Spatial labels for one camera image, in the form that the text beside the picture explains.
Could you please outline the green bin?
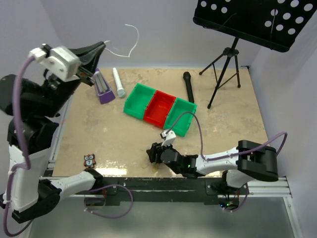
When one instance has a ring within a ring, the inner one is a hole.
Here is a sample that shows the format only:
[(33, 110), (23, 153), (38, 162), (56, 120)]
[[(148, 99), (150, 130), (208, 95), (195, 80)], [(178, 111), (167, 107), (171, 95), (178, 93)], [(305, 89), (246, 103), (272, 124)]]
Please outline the green bin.
[(142, 120), (155, 92), (154, 88), (137, 83), (126, 99), (123, 111), (130, 116)]
[[(177, 120), (177, 118), (184, 112), (196, 113), (197, 105), (188, 101), (185, 101), (181, 98), (176, 98), (164, 124), (163, 129), (169, 129)], [(184, 114), (173, 127), (173, 131), (184, 137), (191, 125), (193, 116), (189, 113)]]

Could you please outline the red bin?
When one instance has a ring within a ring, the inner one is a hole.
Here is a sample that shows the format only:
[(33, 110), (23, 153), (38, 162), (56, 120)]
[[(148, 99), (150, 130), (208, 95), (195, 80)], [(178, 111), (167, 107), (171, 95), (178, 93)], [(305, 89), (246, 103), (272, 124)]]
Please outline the red bin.
[(163, 128), (175, 100), (176, 97), (157, 90), (145, 110), (143, 120)]

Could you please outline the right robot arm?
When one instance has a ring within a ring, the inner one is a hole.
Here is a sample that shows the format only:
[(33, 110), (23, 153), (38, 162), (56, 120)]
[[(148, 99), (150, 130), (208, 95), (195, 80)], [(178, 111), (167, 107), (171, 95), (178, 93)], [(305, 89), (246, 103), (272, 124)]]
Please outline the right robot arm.
[(223, 171), (222, 182), (215, 188), (227, 195), (252, 180), (278, 181), (275, 148), (248, 140), (240, 140), (230, 150), (210, 155), (181, 155), (172, 145), (153, 143), (146, 150), (149, 161), (165, 164), (175, 174), (196, 179)]

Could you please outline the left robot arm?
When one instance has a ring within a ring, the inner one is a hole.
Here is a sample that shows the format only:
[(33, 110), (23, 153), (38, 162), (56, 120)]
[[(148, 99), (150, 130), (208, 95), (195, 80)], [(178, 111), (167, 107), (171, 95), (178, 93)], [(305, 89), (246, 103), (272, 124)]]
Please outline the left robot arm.
[(28, 54), (18, 74), (0, 81), (0, 109), (12, 116), (8, 126), (8, 186), (0, 205), (22, 224), (52, 211), (64, 198), (82, 191), (98, 194), (103, 177), (94, 169), (50, 180), (42, 178), (60, 109), (81, 83), (94, 84), (104, 42), (69, 49), (43, 44)]

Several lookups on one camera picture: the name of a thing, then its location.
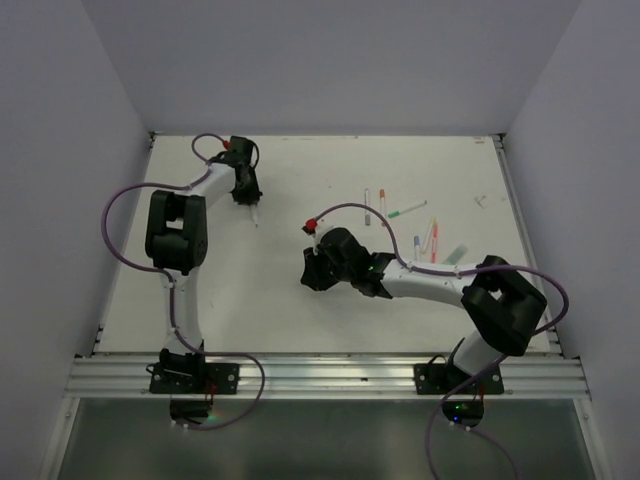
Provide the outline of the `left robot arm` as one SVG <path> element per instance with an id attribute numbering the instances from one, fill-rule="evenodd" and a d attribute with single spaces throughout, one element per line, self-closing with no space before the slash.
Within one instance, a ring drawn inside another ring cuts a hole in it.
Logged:
<path id="1" fill-rule="evenodd" d="M 257 144 L 232 136 L 205 161 L 205 174 L 186 187 L 160 187 L 150 198 L 145 253 L 163 275 L 168 329 L 151 366 L 153 394 L 234 395 L 239 365 L 209 363 L 198 319 L 198 275 L 208 252 L 208 208 L 229 194 L 239 205 L 261 199 Z"/>

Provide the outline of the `blue capped white pen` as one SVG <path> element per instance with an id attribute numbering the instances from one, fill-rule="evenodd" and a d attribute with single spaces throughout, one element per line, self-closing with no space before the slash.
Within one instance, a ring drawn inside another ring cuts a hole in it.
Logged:
<path id="1" fill-rule="evenodd" d="M 253 224 L 256 228 L 259 227 L 259 211 L 258 211 L 258 205 L 257 204 L 253 204 L 249 207 L 250 209 L 250 213 L 251 213 L 251 218 L 253 221 Z"/>

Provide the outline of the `orange capped white pen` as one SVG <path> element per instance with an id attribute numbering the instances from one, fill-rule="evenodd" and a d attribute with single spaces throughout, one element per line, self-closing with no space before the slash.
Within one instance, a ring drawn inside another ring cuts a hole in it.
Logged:
<path id="1" fill-rule="evenodd" d="M 379 190 L 379 212 L 382 215 L 383 219 L 386 221 L 387 219 L 387 202 L 386 202 L 386 192 L 384 188 Z"/>

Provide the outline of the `grey capped white pen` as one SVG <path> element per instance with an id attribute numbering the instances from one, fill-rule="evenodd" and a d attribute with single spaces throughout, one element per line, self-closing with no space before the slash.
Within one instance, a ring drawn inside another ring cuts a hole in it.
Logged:
<path id="1" fill-rule="evenodd" d="M 365 208 L 365 214 L 364 214 L 364 223 L 365 226 L 369 227 L 371 226 L 371 213 L 368 210 L 368 208 L 371 206 L 371 202 L 370 202 L 370 190 L 368 188 L 364 189 L 364 202 L 363 204 L 366 206 Z"/>

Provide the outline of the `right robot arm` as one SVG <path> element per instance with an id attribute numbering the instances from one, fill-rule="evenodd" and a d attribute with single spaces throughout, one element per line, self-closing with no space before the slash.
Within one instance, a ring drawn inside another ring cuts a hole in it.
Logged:
<path id="1" fill-rule="evenodd" d="M 440 388 L 468 392 L 488 364 L 524 355 L 547 308 L 546 297 L 498 256 L 486 256 L 462 275 L 451 265 L 410 265 L 395 253 L 371 253 L 342 227 L 303 231 L 314 245 L 303 251 L 301 284 L 313 291 L 348 283 L 371 298 L 422 299 L 466 311 L 475 331 L 427 375 Z"/>

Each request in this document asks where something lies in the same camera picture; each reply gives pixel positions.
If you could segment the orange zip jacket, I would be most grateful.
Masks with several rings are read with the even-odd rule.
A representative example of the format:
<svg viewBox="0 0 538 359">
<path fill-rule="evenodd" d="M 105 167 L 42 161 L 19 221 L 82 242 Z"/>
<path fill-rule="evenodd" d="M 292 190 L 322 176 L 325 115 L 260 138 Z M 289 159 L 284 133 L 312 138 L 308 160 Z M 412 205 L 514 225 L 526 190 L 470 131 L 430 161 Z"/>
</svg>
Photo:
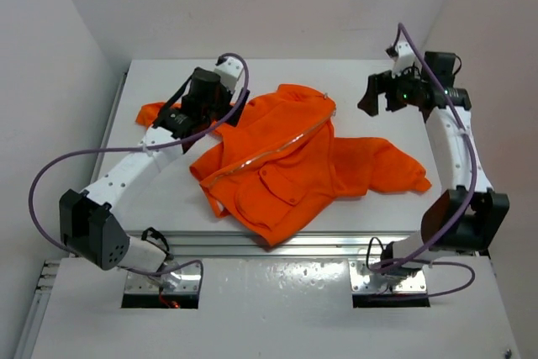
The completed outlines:
<svg viewBox="0 0 538 359">
<path fill-rule="evenodd" d="M 191 166 L 218 218 L 231 215 L 269 246 L 295 235 L 337 198 L 425 193 L 425 168 L 376 137 L 339 138 L 335 102 L 298 84 L 251 99 L 240 122 Z"/>
</svg>

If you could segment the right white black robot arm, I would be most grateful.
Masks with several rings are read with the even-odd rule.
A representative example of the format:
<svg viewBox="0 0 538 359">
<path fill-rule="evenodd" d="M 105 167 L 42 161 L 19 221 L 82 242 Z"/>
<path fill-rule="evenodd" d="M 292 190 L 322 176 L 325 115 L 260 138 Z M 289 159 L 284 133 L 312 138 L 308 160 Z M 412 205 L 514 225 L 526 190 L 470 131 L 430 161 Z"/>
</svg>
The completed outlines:
<svg viewBox="0 0 538 359">
<path fill-rule="evenodd" d="M 357 107 L 376 116 L 378 97 L 384 95 L 389 112 L 418 108 L 443 190 L 424 213 L 419 230 L 389 243 L 375 269 L 382 275 L 406 277 L 443 256 L 486 251 L 509 211 L 509 197 L 494 191 L 479 160 L 470 96 L 454 85 L 461 58 L 428 51 L 425 66 L 417 67 L 406 43 L 386 52 L 393 60 L 392 69 L 368 77 Z"/>
</svg>

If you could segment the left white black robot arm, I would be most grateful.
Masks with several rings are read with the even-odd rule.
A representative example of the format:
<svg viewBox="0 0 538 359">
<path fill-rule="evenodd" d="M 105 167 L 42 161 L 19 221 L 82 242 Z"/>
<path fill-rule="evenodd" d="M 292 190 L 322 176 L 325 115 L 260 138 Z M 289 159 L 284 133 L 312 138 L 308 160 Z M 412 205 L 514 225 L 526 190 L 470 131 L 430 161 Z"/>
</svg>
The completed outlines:
<svg viewBox="0 0 538 359">
<path fill-rule="evenodd" d="M 183 156 L 212 124 L 237 125 L 249 96 L 246 64 L 231 55 L 211 71 L 197 67 L 157 110 L 139 145 L 82 191 L 66 191 L 60 201 L 62 244 L 104 271 L 122 267 L 161 271 L 168 252 L 128 235 L 121 226 L 130 204 L 167 166 Z"/>
</svg>

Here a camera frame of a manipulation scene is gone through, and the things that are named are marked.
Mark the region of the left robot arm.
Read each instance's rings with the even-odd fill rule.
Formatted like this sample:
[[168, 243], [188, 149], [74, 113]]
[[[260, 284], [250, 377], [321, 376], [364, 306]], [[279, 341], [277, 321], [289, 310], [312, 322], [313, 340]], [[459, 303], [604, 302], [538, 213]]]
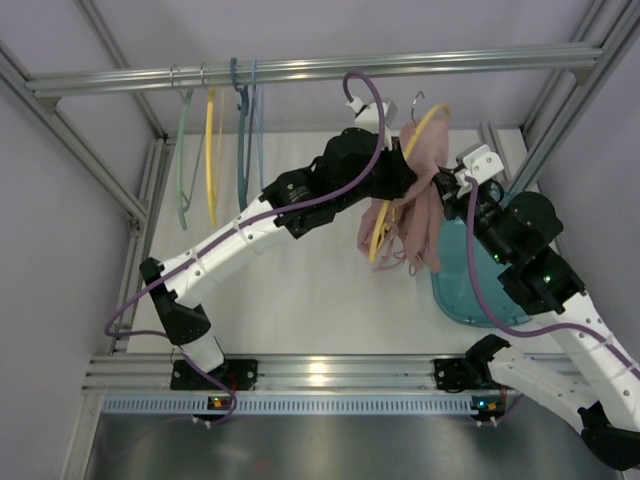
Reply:
[[402, 198], [417, 180], [398, 138], [349, 128], [331, 138], [310, 165], [281, 173], [227, 226], [184, 253], [144, 260], [145, 286], [170, 344], [215, 378], [226, 358], [202, 306], [204, 297], [241, 267], [331, 223], [368, 198]]

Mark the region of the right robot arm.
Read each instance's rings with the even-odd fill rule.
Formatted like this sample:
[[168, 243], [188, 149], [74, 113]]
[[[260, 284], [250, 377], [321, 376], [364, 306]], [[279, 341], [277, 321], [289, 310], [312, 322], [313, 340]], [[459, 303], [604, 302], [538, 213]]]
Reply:
[[[447, 219], [466, 226], [469, 278], [476, 300], [499, 335], [465, 354], [478, 384], [513, 388], [563, 419], [602, 463], [617, 471], [639, 465], [639, 364], [597, 312], [584, 282], [550, 246], [563, 230], [552, 203], [524, 191], [501, 205], [470, 175], [441, 169], [433, 180]], [[505, 265], [498, 280], [533, 320], [518, 331], [499, 320], [484, 299], [474, 246]], [[573, 382], [519, 352], [508, 336], [551, 336], [582, 378]]]

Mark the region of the dark teal hanger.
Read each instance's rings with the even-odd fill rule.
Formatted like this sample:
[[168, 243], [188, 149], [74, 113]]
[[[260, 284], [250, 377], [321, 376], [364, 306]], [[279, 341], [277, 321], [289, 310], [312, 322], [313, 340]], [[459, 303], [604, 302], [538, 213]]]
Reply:
[[246, 140], [248, 139], [247, 121], [249, 119], [249, 93], [248, 86], [241, 85], [238, 80], [237, 73], [238, 59], [232, 57], [230, 59], [230, 78], [234, 91], [239, 95], [239, 103], [237, 110], [238, 132], [237, 132], [237, 158], [236, 158], [236, 179], [237, 179], [237, 200], [239, 210], [243, 211], [248, 206], [248, 188], [249, 188], [249, 167], [246, 161], [249, 159], [248, 147]]

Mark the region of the light blue hanger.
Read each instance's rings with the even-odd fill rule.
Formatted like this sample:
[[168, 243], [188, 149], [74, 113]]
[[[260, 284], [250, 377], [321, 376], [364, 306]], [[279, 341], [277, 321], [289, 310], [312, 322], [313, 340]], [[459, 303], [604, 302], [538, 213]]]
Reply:
[[252, 87], [254, 110], [254, 136], [258, 155], [258, 174], [260, 188], [264, 187], [264, 94], [263, 87], [257, 83], [258, 60], [252, 62]]

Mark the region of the green hanger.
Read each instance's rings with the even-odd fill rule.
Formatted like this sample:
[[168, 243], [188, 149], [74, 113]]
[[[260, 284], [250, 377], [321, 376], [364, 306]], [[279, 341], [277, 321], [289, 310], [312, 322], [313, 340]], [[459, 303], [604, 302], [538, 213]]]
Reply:
[[186, 127], [191, 111], [191, 104], [194, 95], [194, 88], [189, 88], [182, 95], [182, 106], [178, 123], [177, 138], [174, 149], [174, 185], [175, 185], [175, 206], [179, 226], [183, 231], [188, 228], [186, 213], [189, 209], [190, 200], [184, 190], [184, 144]]

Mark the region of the teal transparent plastic bin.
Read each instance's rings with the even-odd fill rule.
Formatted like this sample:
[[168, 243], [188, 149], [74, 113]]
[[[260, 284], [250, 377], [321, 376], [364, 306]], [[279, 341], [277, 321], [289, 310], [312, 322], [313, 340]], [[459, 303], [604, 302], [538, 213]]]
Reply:
[[[434, 298], [441, 310], [453, 321], [478, 328], [491, 328], [474, 294], [467, 262], [467, 207], [462, 215], [443, 223], [438, 256], [441, 270], [431, 275]], [[474, 242], [477, 279], [482, 295], [494, 315], [505, 325], [514, 327], [530, 321], [524, 310], [504, 291], [499, 276], [508, 266], [497, 262], [479, 241]]]

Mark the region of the aluminium frame post right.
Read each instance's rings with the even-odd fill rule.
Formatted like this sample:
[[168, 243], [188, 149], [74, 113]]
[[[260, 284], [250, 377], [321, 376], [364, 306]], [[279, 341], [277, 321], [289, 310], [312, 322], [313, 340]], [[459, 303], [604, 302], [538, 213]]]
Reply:
[[512, 194], [534, 186], [544, 167], [575, 129], [596, 95], [639, 38], [637, 1], [591, 1], [570, 40], [600, 49], [595, 63], [549, 75], [520, 126], [526, 156], [508, 174]]

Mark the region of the aluminium frame post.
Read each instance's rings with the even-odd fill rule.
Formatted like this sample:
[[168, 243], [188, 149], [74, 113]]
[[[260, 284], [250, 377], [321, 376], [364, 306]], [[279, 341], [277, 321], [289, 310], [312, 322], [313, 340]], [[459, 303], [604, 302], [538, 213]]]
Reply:
[[549, 75], [520, 126], [526, 156], [508, 174], [512, 194], [534, 186], [544, 167], [575, 129], [596, 95], [639, 38], [637, 1], [591, 1], [570, 40], [600, 49], [595, 63]]
[[150, 207], [113, 170], [122, 156], [102, 155], [86, 133], [95, 126], [110, 148], [125, 147], [127, 136], [151, 145], [164, 141], [166, 133], [144, 95], [107, 96], [91, 105], [82, 122], [74, 123], [64, 110], [69, 94], [43, 94], [28, 85], [40, 77], [41, 66], [87, 70], [90, 60], [102, 70], [128, 66], [95, 2], [1, 3], [1, 82], [123, 209], [130, 230], [139, 233], [150, 222]]

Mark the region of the aluminium hanging rail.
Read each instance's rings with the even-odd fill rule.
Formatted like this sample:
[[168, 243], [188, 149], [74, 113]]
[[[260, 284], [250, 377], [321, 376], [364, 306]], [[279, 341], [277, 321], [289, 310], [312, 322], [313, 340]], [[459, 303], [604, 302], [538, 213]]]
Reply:
[[40, 98], [151, 92], [233, 83], [336, 80], [357, 70], [372, 78], [501, 71], [590, 68], [603, 55], [593, 43], [517, 46], [481, 50], [345, 56], [304, 60], [229, 61], [199, 66], [40, 74], [26, 87]]

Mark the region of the aluminium frame post left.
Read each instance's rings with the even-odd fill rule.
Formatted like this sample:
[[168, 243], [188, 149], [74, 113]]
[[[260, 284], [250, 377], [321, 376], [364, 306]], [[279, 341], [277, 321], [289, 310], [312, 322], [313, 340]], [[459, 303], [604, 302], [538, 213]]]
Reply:
[[102, 70], [128, 66], [95, 2], [1, 3], [1, 82], [123, 209], [130, 230], [139, 233], [150, 222], [150, 207], [113, 170], [122, 156], [102, 155], [86, 133], [95, 126], [110, 148], [125, 147], [127, 136], [151, 145], [164, 141], [166, 133], [144, 95], [107, 96], [91, 105], [82, 122], [74, 123], [64, 110], [69, 94], [43, 94], [28, 85], [40, 77], [41, 66], [87, 70], [90, 60]]

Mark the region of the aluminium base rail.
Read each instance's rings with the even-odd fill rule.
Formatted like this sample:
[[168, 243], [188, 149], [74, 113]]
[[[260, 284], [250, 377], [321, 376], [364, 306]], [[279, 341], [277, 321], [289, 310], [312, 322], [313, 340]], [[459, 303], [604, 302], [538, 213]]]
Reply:
[[[169, 393], [183, 368], [177, 353], [95, 356], [82, 381], [85, 393]], [[228, 369], [243, 391], [346, 394], [434, 392], [461, 355], [229, 354]]]

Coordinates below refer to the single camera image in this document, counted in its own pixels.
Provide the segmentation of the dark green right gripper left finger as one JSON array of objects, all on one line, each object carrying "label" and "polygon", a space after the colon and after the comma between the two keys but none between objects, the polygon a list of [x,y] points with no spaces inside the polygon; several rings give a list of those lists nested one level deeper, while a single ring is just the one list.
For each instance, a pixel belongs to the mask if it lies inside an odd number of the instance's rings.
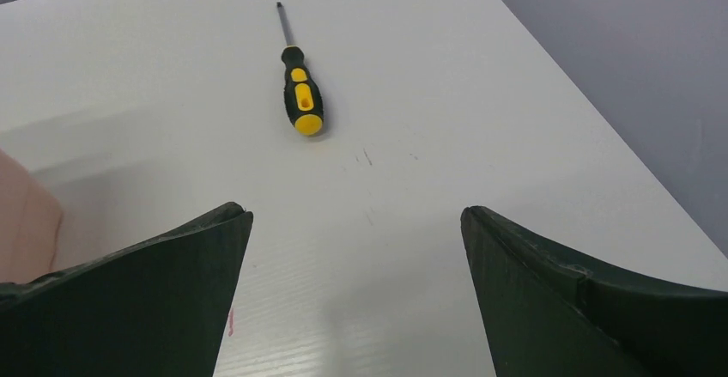
[{"label": "dark green right gripper left finger", "polygon": [[102,258],[1,286],[4,376],[211,376],[253,215],[223,204]]}]

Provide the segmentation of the black and yellow screwdriver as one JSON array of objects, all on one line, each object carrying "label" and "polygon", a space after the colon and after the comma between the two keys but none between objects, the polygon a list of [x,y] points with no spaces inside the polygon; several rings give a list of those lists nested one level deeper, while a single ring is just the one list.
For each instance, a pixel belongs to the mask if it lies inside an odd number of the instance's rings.
[{"label": "black and yellow screwdriver", "polygon": [[276,11],[286,43],[281,54],[285,67],[283,99],[286,114],[301,135],[316,136],[325,125],[322,94],[306,66],[304,52],[294,43],[287,13],[281,2],[276,3]]}]

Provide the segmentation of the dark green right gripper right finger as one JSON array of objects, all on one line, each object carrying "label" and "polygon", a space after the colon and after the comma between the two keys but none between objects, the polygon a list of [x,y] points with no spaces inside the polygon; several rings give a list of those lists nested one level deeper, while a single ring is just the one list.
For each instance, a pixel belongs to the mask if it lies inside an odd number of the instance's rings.
[{"label": "dark green right gripper right finger", "polygon": [[499,376],[726,375],[726,292],[609,264],[482,206],[460,221]]}]

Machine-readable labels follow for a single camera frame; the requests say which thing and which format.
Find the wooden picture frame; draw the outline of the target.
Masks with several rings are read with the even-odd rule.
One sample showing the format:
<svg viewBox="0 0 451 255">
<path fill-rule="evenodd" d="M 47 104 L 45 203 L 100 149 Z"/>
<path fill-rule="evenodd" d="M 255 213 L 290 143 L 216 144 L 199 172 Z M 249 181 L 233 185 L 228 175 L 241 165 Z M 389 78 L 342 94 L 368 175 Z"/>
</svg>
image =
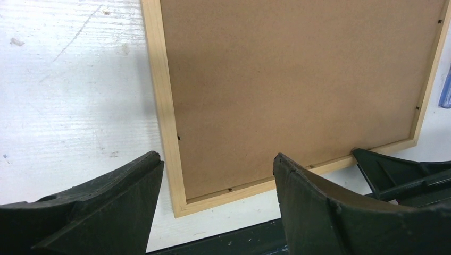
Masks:
<svg viewBox="0 0 451 255">
<path fill-rule="evenodd" d="M 142 1 L 173 215 L 416 146 L 450 1 Z"/>
</svg>

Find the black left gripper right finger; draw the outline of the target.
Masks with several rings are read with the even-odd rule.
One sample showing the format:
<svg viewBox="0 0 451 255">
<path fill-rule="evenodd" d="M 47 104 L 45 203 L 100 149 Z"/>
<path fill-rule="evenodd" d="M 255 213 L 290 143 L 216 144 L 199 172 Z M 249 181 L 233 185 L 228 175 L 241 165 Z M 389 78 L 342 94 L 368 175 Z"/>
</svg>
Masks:
<svg viewBox="0 0 451 255">
<path fill-rule="evenodd" d="M 284 154 L 273 163 L 291 254 L 450 254 L 450 204 L 423 208 L 373 199 Z"/>
</svg>

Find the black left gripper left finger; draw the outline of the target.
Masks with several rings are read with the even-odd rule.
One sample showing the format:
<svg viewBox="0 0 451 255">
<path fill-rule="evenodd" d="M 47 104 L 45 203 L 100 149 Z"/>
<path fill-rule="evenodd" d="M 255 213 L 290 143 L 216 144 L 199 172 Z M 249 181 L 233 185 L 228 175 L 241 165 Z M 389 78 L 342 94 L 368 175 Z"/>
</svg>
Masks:
<svg viewBox="0 0 451 255">
<path fill-rule="evenodd" d="M 150 151 L 35 202 L 1 205 L 1 254 L 145 254 L 163 170 Z"/>
</svg>

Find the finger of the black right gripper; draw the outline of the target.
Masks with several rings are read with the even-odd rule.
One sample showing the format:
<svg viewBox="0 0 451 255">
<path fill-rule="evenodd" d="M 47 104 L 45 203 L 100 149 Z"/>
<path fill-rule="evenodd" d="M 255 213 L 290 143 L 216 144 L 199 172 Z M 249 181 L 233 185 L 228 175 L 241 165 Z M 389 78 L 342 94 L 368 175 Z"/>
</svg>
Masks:
<svg viewBox="0 0 451 255">
<path fill-rule="evenodd" d="M 418 162 L 357 148 L 357 167 L 372 193 L 381 201 L 402 201 L 450 189 L 450 161 Z"/>
</svg>

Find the blue red screwdriver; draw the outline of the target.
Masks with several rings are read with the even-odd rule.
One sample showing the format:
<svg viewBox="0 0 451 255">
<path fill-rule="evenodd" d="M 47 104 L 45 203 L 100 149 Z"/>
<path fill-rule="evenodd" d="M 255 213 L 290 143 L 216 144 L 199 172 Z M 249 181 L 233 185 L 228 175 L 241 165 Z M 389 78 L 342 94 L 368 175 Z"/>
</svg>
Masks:
<svg viewBox="0 0 451 255">
<path fill-rule="evenodd" d="M 451 81 L 451 69 L 446 76 L 444 86 L 440 95 L 438 106 L 445 109 L 450 109 L 450 81 Z"/>
</svg>

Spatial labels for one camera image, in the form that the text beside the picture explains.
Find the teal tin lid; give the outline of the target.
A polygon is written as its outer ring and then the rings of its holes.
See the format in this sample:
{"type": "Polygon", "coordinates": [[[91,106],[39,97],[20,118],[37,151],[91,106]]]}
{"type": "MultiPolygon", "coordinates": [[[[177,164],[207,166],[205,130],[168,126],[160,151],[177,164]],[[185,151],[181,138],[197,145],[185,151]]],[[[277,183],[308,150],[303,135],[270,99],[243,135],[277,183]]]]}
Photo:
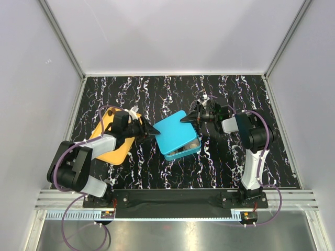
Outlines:
{"type": "Polygon", "coordinates": [[[197,138],[192,124],[181,122],[185,116],[186,112],[180,110],[153,125],[160,132],[155,139],[161,154],[168,155],[197,138]]]}

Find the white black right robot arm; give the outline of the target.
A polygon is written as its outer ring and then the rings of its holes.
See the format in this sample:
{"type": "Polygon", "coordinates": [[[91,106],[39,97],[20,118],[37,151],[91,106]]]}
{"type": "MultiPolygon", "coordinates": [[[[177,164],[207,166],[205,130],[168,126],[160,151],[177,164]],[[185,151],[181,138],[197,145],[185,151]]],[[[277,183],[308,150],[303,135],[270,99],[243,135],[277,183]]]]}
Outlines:
{"type": "Polygon", "coordinates": [[[271,144],[277,134],[268,123],[262,110],[246,110],[237,112],[232,103],[220,105],[216,101],[198,101],[195,108],[184,116],[181,123],[191,123],[200,129],[204,122],[212,123],[220,133],[238,133],[245,149],[244,172],[237,193],[232,202],[242,207],[252,207],[262,202],[262,173],[271,144]]]}

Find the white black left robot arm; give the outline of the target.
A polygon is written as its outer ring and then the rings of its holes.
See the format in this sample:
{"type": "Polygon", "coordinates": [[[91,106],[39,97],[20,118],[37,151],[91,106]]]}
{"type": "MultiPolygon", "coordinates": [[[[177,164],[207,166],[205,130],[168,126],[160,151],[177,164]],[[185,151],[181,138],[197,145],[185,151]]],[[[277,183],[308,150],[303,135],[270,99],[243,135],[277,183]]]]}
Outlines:
{"type": "Polygon", "coordinates": [[[104,117],[112,121],[100,119],[99,136],[77,143],[61,142],[47,172],[47,181],[59,191],[94,196],[101,207],[112,203],[113,194],[107,191],[110,184],[90,175],[91,161],[121,149],[127,139],[146,140],[160,135],[145,117],[137,115],[136,107],[130,110],[109,107],[104,117]]]}

### Work instructions
Say the number of lines in the material above that contain the word "rail", and nothing else.

### Task result
2